Hanatou Ouelogo

Personal information
- Full name: Konkiswinde Hanatou Ouelogo
- Nationality: Burkina Faso
- Born: 5 August 1978 (age 47)
- Occupation: Judoka
- Height: 1.51 m (4 ft 11+1⁄2 in)
- Weight: 48 kg (106 lb)

Sport
- Sport: Judo
- Event: 48 kg

Medal record
Women's judo
Representing Burkina Faso
AJU African Championships
| Silver medal – second place | 2004 Tunis | 48 kg |

Profile at external databases
- JudoInside.com: 27536

= Hanatou Ouelogo =

Burkinabe Olympic judoka

Konkiswinde Hanatou Ouelogo (born August 5, 1978) is a Burkinabé judoka, who played for the extra-lightweight category.

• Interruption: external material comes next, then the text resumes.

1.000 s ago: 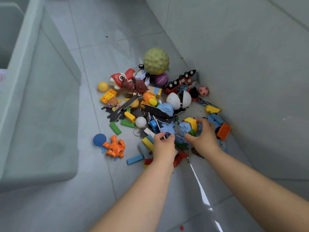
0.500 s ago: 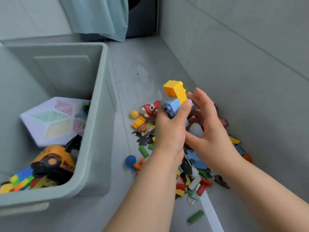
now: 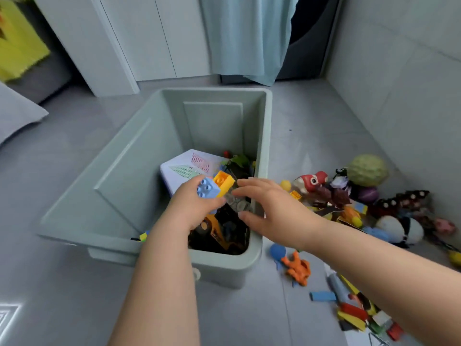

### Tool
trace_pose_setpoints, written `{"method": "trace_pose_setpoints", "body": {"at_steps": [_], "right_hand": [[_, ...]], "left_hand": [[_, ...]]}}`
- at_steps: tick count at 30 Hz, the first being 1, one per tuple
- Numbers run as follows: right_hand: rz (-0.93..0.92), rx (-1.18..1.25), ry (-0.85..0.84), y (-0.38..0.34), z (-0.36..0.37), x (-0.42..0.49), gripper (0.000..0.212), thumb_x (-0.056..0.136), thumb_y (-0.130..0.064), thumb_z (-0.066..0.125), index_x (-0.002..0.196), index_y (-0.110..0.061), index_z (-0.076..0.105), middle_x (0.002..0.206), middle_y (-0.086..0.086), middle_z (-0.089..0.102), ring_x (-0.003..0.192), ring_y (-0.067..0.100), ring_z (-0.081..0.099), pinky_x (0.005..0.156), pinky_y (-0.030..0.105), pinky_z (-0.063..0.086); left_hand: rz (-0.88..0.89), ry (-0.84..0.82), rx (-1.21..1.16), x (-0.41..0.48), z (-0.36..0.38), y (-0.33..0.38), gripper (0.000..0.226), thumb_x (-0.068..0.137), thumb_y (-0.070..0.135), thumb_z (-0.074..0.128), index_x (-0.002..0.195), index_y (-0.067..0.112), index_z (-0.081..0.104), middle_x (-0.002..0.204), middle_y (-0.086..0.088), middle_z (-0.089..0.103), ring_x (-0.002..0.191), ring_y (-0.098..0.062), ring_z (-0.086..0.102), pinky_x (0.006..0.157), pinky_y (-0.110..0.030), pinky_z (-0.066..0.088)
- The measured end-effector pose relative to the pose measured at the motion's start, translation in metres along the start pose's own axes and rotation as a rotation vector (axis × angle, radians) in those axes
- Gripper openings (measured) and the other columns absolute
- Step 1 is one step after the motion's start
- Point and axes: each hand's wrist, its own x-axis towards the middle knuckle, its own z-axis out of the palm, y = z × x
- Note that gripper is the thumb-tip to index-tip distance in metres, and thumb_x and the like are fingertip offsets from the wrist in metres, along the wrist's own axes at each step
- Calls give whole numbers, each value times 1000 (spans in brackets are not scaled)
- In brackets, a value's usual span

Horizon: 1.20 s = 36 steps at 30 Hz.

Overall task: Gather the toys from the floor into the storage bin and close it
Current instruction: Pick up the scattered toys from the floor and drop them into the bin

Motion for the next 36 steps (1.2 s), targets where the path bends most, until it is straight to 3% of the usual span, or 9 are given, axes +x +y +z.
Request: {"method": "trace_pose_setpoints", "body": {"at_steps": [3, 7, 11, 15, 18, 22, 27, 30, 36], "right_hand": [[56, 159, 81, 14, -4, -28, 41, 90, -31, 53, 130, -33, 45, 140, -22, 31, 130, -7, 27, 100, 0, 19], [291, 179, 169, 70, -10, -98, 30, 88, -29, 57, 114, -40, 49, 126, -25, 42, 118, -18, 36, 100, 8, 33], [719, 98, 77, 126, -5, -201, 32, 81, -35, 65, 102, -46, 44, 116, -16, 43, 112, 4, 48, 95, 23, 42], [998, 106, -2, 146, 27, -294, 63, 64, -49, 76, 106, -58, 30, 120, -6, 37, 105, 8, 44, 87, 18, 39], [1049, 63, -65, 155, 58, -330, 87, 66, -33, 77, 125, -62, 20, 121, -4, 29, 116, 16, 43, 94, 19, 37], [891, 2, -114, 158, 80, -345, 78, 71, -38, 69, 126, -53, 16, 136, -4, 21, 128, 16, 35, 100, 24, 38], [551, -124, -298, 162, 105, -332, 45, 79, -36, 44, 124, -39, 41, 123, -6, 48, 109, 15, 52, 71, 25, 50], [512, -126, -173, 181, 114, -329, 25, 75, -42, 39, 97, -40, 52, 88, -14, 55, 76, 5, 59, 50, 13, 44], [814, 324, 482, 193, 75, -306, 30, 79, -21, 71, 94, -40, 53, 96, -13, 55, 80, 1, 54, 73, 16, 43]], "left_hand": [[9, -8, 1, -2, 16, 3, 64, 74, 34, 77, 130, 33, 47, 124, 8, 49, 112, -10, 46, 96, -31, 41], [375, 6, -289, -6, 53, 58, 31, 85, 25, 66, 114, 30, 57, 110, 8, 60, 96, -7, 56, 78, -10, 44], [509, -368, -487, -30, 124, 106, 22, 88, 19, 63, 103, 35, 58, 95, 11, 62, 90, -7, 61, 82, -20, 51], [336, -707, -427, -50, 226, 85, 26, 87, 15, 63, 105, 32, 57, 98, 5, 61, 87, -10, 59, 85, -24, 50], [102, -788, -257, -66, 290, 33, 34, 86, 11, 64, 112, 28, 52, 98, 7, 55, 91, -15, 54, 79, -22, 46], [-48, -766, -117, -93, 341, -21, 48, 81, -1, 66, 109, 33, 47, 92, 12, 49, 85, -12, 50, 75, -24, 49], [-83, -759, -58, -88, 355, -43, 47, 80, 4, 69, 116, 28, 50, 94, 9, 53, 82, -9, 53, 79, -25, 52], [-93, -747, -95, -78, 358, -41, 28, 85, 16, 66, 108, 27, 54, 97, 1, 60, 91, -17, 59, 86, -30, 51], [-592, -822, -716, -85, 355, -13, 35, 97, 38, 40, 114, 13, 59, 111, -10, 66, 103, -25, 62, 86, -35, 53]]}}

She won the silver medal at the 2004 African Judo Championships in Tunis, Tunisia, losing out to Algeria's Soraya Haddad in the final match. At age twenty-six, Ouelogo made her official debut for the 2004 Summer Olympics in Athens, where she was defeated by former silver medalist Lyubov Bruletova in the first preliminary match of the women's 48 kg class.

At the 2008 Summer Olympics in Beijing, Ouelogo competed for the second time in the women's extra-lightweight class (48 kg). She lost again the first preliminary match this time, to Kazakhstan's Kelbet Nurgazina, who automatically scored an ippon to end the game at one minute and ten seconds.